Азанчевский невозмутимо заметил:
– Странного ничего тут нет. Зло обязано выглядеть привлекательным, иначе оно никому не сдалось. Вспомните пошляка Шикльгрубера. Он догадался объединить национальную исключительность с социалистической завистью, и это сработало эффективно. А между тем и зависть и спесь исходно банальны, да и бездарны.
Всегда молчаливая Анжела вдруг возразила.
– Бездарным он не был.
– Был энергичен, – кивнул Азанчевский. – И предприимчив, нельзя отрицать. А также расчетливо истеричен. Отлично чувствовал аудиторию и понимал, как ее завести. Но этот нахрап не означает присутствия творческого начала. Творчество всегда созидательно. Зло, наоборот, разрушительно. Приводит лишь к банкротству и краху.
Анжела нахмурилась. Было понятно: что-то ей хотелось сказать. И все же предпочла отмолчаться, только едва повела плечом.
«А ты, голубушка, непроста», – подумалось мне, но эта догадка не удержалась в моем сознании. Ни я, ни Аз, ни она сама, возможно, толком не понимали, что вызвало у нее досаду.
Мне остается сказать немного.
Я непрофессиональный автор, поэтому на малоприятном, хотя и существенном сюжете этой истории, связанной с Азом, очень не хочется долго задерживаться. Как видите, вполне человеческая, нелитераторская, реакция.
Мягко, неспешно, шажок за шажком, эта усидчивая Анжела сумела овладеть ситуацией. Мне кажется, он и сам не заметил, как девушка стала необходимой. Вдруг оказалось, что без нее он попросту недееспособен. Как говорится, ступить не мог.
Поэтому его повседневность начала выглядеть анекдотически.

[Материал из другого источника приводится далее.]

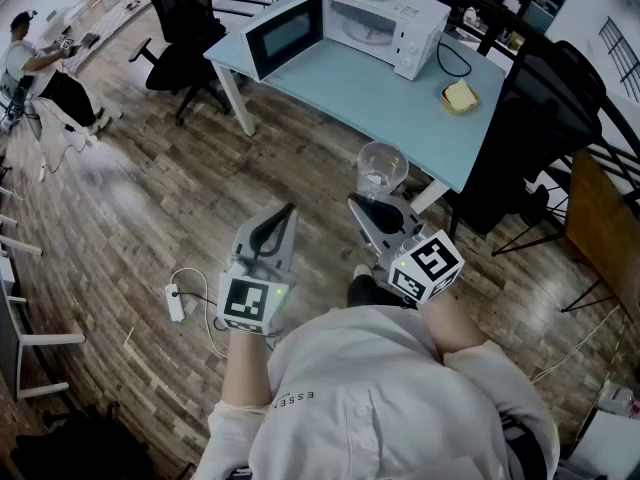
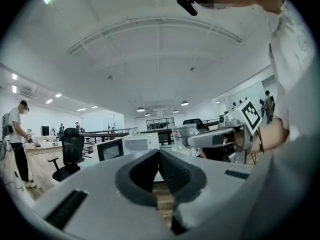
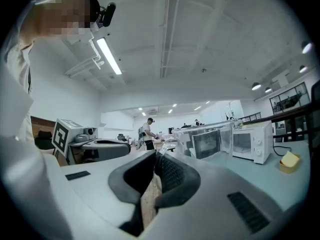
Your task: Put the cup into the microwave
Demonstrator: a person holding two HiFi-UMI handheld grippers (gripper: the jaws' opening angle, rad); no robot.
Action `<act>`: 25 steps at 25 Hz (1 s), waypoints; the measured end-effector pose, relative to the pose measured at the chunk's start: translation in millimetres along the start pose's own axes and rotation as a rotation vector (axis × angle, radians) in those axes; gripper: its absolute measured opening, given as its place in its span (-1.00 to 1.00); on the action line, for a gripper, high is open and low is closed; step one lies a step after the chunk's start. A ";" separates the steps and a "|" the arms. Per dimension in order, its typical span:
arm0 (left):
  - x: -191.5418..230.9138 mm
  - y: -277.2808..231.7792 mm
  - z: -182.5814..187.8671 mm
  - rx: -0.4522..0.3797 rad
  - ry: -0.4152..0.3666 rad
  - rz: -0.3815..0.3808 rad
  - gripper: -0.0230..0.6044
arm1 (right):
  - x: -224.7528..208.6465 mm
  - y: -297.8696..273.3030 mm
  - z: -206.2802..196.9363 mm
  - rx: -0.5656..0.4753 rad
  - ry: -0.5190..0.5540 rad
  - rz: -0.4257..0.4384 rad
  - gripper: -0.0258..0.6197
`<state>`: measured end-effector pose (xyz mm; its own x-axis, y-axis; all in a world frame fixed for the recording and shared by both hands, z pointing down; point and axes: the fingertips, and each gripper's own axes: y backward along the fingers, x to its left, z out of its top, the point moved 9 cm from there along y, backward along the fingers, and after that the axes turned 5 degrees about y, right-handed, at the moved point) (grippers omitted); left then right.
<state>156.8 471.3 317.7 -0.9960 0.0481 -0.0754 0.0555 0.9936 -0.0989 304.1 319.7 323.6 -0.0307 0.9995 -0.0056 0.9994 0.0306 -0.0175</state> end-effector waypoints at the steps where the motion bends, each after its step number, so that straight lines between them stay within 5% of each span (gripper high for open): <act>1: 1.2 1.4 -0.1 -0.001 0.001 -0.001 -0.92 | 1.4 -0.6 0.2 -0.001 -0.002 -0.002 -0.85; 25: 48.5 -3.4 -13.4 0.023 0.023 0.077 -0.92 | -31.1 -54.5 -17.3 0.033 -0.066 -0.024 -0.85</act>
<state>107.4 471.6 327.7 -0.9900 0.1271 -0.0613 0.1336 0.9842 -0.1165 250.9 287.1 342.0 -0.0565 0.9959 -0.0702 0.9973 0.0529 -0.0515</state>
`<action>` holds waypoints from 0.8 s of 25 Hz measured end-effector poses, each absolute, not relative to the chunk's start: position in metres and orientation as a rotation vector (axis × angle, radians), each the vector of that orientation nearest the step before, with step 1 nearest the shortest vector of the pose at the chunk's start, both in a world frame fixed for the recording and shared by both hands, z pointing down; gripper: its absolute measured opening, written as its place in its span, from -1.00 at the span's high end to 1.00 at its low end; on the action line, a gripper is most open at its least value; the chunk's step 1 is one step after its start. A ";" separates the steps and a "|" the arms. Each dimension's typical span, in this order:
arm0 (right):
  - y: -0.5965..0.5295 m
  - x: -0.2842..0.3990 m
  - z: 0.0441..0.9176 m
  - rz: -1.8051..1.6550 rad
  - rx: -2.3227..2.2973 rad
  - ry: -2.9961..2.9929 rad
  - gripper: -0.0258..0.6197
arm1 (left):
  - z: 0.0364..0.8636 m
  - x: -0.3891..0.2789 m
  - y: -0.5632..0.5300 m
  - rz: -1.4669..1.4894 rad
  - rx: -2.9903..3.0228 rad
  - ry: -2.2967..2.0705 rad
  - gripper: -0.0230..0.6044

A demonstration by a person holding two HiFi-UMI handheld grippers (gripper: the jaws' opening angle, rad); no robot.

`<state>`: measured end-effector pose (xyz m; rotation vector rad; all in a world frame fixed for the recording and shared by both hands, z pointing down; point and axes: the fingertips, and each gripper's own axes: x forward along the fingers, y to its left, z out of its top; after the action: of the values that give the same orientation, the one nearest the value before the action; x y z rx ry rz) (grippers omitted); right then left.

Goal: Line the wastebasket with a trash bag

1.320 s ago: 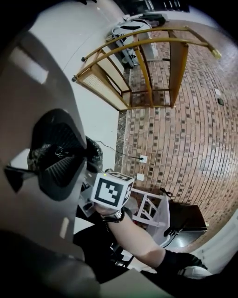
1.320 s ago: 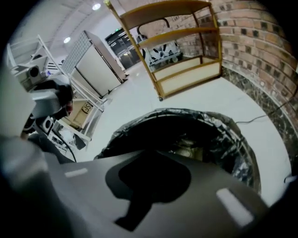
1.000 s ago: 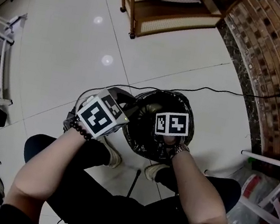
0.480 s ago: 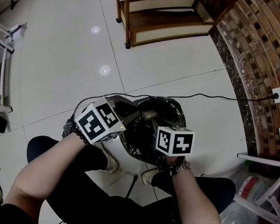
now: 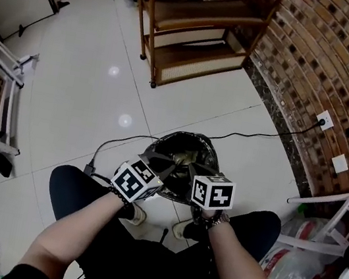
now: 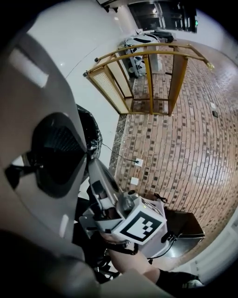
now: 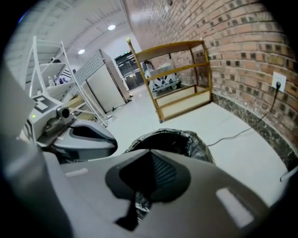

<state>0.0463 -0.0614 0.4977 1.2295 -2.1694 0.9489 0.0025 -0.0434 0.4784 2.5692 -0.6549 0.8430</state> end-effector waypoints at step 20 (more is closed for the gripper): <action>-0.036 0.044 0.482 0.850 1.230 -2.206 0.92 | 0.479 0.005 -0.029 0.907 2.577 -0.670 0.92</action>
<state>0.0440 -0.0358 0.4823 1.2298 -2.2058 0.8504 0.0049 -0.0286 0.4788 2.5773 -0.6699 0.9071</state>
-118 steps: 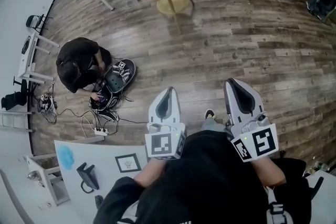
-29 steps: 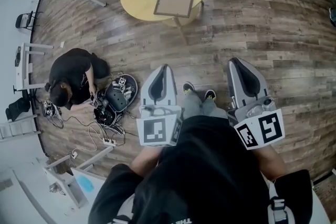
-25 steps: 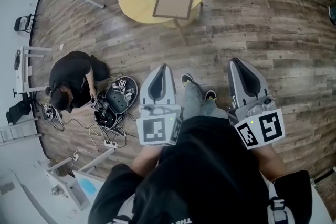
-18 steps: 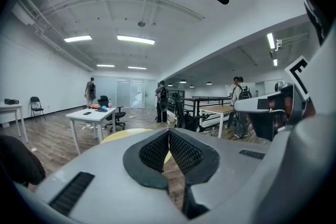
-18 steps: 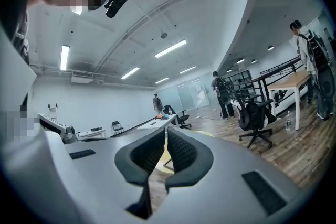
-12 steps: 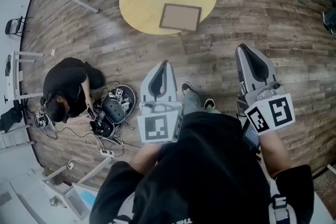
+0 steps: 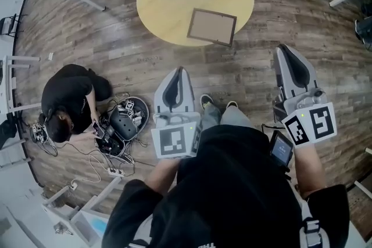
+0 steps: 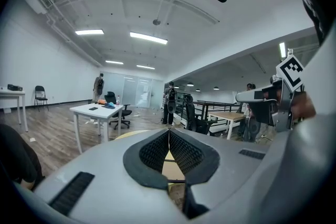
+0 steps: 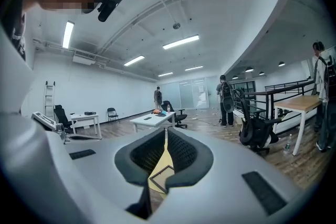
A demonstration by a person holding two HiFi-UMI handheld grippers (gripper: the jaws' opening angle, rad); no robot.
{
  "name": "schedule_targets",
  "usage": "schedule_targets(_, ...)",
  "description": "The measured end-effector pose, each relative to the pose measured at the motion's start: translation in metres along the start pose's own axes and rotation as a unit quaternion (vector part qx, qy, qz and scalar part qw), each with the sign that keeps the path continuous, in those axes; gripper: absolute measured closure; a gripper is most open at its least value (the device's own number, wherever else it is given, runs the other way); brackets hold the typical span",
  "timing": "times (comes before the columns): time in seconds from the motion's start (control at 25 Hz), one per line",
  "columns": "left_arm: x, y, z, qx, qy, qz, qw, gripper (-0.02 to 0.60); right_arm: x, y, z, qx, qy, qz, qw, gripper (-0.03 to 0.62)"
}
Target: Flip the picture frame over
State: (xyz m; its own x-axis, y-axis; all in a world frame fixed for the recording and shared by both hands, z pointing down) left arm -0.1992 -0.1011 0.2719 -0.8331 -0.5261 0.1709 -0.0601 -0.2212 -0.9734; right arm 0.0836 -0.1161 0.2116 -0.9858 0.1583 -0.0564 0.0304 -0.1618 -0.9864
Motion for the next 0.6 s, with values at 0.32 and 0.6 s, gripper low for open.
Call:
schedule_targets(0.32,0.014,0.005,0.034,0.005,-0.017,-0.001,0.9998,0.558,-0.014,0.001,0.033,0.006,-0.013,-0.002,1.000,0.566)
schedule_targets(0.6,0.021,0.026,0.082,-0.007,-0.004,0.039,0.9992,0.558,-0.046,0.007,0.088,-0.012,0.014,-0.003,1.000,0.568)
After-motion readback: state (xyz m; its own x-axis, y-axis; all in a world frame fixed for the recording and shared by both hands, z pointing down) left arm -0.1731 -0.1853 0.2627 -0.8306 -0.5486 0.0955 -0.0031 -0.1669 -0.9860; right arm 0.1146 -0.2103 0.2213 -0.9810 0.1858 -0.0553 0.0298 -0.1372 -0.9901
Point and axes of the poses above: the fingertips, and each gripper's own axes: z forward along the fingers, x to its left, y out of its top, the point moved 10 cm from there along -z, backward along the fingers, and after that the axes turned 14 degrees about -y, right-handed, at the moved point
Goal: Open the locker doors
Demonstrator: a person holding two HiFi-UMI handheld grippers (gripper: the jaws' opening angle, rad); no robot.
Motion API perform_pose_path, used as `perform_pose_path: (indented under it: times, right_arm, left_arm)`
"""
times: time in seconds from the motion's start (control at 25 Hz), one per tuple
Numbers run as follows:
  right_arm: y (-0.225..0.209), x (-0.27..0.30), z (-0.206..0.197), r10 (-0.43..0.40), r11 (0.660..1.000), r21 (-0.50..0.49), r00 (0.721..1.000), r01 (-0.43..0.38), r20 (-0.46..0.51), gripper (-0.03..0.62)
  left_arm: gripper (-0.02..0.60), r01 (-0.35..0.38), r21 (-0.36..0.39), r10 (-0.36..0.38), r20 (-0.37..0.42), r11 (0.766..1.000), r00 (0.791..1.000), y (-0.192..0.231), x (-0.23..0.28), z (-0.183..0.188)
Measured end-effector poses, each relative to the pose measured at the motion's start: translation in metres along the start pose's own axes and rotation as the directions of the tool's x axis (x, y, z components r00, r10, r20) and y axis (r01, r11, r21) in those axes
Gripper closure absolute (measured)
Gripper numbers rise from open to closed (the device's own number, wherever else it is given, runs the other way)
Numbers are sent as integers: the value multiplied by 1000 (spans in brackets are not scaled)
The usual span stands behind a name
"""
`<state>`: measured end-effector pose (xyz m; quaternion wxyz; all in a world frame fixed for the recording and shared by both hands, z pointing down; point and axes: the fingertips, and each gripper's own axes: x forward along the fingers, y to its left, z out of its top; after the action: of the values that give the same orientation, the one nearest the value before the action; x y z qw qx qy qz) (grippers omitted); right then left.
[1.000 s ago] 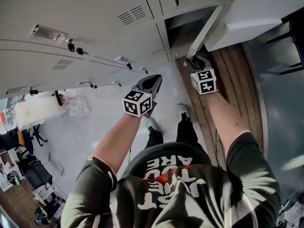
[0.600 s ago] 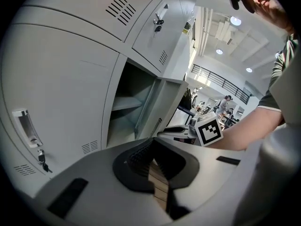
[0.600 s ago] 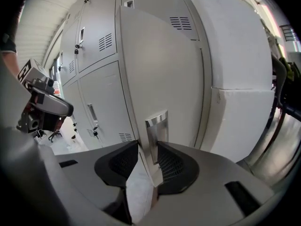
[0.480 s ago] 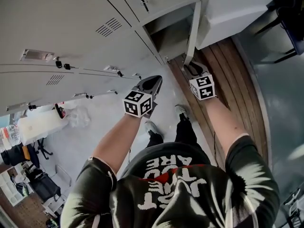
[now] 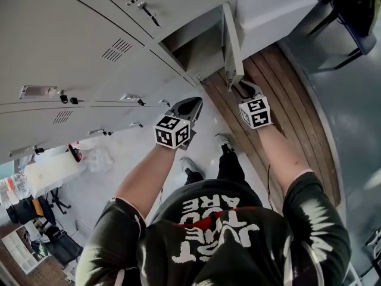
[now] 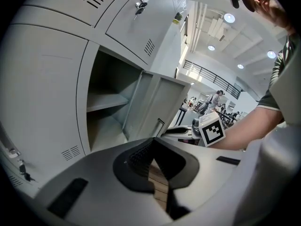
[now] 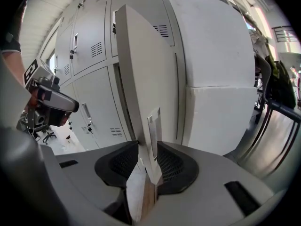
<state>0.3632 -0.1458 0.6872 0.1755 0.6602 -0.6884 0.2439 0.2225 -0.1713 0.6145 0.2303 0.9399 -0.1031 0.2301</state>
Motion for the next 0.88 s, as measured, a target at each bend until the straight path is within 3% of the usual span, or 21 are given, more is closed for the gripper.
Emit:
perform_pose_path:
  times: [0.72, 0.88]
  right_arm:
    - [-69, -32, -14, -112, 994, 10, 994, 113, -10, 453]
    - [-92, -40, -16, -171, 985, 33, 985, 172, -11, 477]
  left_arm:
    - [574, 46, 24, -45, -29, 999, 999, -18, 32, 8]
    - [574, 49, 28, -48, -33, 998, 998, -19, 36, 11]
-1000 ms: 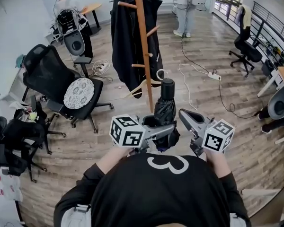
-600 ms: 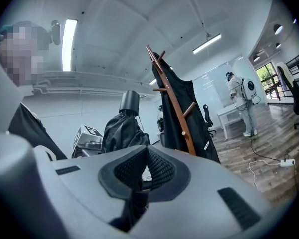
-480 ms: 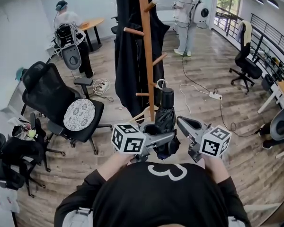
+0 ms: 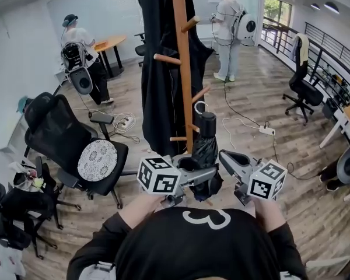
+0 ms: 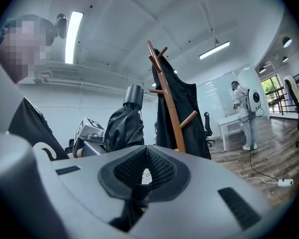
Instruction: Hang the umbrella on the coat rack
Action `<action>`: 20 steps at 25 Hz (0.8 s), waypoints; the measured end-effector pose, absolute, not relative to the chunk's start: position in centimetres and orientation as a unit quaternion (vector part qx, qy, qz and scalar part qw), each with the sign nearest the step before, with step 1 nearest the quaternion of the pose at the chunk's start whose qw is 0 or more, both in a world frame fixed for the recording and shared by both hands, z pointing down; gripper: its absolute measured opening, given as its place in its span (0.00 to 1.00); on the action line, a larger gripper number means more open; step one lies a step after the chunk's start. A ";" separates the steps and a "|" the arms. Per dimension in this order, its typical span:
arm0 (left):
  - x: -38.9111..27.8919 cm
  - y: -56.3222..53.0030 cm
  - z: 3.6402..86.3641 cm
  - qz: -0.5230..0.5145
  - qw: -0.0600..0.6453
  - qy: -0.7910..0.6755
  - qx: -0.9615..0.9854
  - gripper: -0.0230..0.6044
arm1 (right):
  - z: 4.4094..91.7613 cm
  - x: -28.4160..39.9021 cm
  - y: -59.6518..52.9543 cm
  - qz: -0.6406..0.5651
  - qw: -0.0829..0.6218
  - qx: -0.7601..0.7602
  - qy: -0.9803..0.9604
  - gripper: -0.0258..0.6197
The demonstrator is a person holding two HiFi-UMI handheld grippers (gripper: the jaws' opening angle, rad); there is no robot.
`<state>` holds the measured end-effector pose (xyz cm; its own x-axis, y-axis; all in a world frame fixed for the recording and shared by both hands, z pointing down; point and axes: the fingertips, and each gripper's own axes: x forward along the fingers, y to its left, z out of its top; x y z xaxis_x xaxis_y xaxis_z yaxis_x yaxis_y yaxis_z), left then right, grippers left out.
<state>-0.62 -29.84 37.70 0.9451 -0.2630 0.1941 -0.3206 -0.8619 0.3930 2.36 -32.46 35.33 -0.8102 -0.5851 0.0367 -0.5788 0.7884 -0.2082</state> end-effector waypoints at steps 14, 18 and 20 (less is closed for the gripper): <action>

На все обращения, чаще всего, следовал – с маленькими вариациями – в сущности, тот же самый ответ:
– Не помню, спросите у Анжелы.
– Скажите Анжеле, она запишет.
– Анжела, четверг ничем не занят?
Был среди тех, кто, вдруг появившись, задерживался в окружении Аза, занятный молодой человек. Любимый сын нестарых родителей. Отец его весьма преуспел на бурном рубеже двух столетий.
Сын унаследовал в полной мере завидные отцовские качества. Его динамизм, жизнеспособность и впечатляющую удачливость. Возможно, даже и преумножил сей арсенал – был просвещенней.
Он отличался от многих наследников, которые бодро вошли во вкус открывшихся перед ними возможностей, предпочитал быть во всем и всем обязанным лишь себе самому. Думаю, Азу он импонировал именно этой своей чертой.
И дальше события покатились своей чередой, по такому знакомому, почти предначертанному маршруту. Они неоднократно описаны многими авторами, работавшими в традициях старого романа. Однако с поправкой на наши дни – быстрее, обнаженней и проще.
Понятно, что этот целеустремленный и наделенный характером малый и столь же решительная Анжела едва ли не синхронно почувствовали не только взаимное расположение, но и взаимную тягу друг к другу.
Как видите, сюжет не сворачивал со столь утрамбованной колеи. Все развивалось в соответствии с хрестоматийными образцами.
Прежде всего, не сказав ни слова, внезапно исчез молодой почитатель. Незнамо куда запропастился, беззвучно, бесследно исчез с горизонта.
Прошел какой-то недолгий срок, Анжела с озабоченным видом сказала, что ей необходимо безотлагательно съездить домой – возникла нужда в ее присутствии. Она не стала распространяться ни о причинах своей отлучки, ни о сопутствующих обстоятельствах – просто сказала, что постарается скорее разрулить обстановку и сразу же вернуться в столицу – теперь без московского кислорода вряд ли способна существовать.
Было почти нестерпимо видеть, как нервно, нетерпеливо, мальчишески ждет Азанчевский ее возвращения. Или хотя бы какой-нибудь вести.
Потом он узнал обиняком о том, что беглянка жива-здорова, живет на Остоженке, и не одна. С кем вместе – догадаться нетрудно.
Он поначалу пытался пошучивать и, неожиданно для него, весьма разухабисто, по-солдатски: «На то и кобыла, чтоб с нее падать». Потом хорохорился по-петушьи: «Молодость может выиграть битву, зрелость выигрывает войну». И я охотно ему подыгрывал и подпевал. Однажды уехав, в своем письмеце, в последних строчках, выразил, надо сказать, неуклюже, уверенность в том, что к нему вернулись кураж и задор, а глупая Гретхен льет слезы и грызет локотки.
В ответном письме он подчеркнуто сухо, тоже в постскриптуме, отписал, что «все эти плачущие бб» его не колышут, он будет признателен, если я впредь исключу эту тему «из письменного и устного творчества».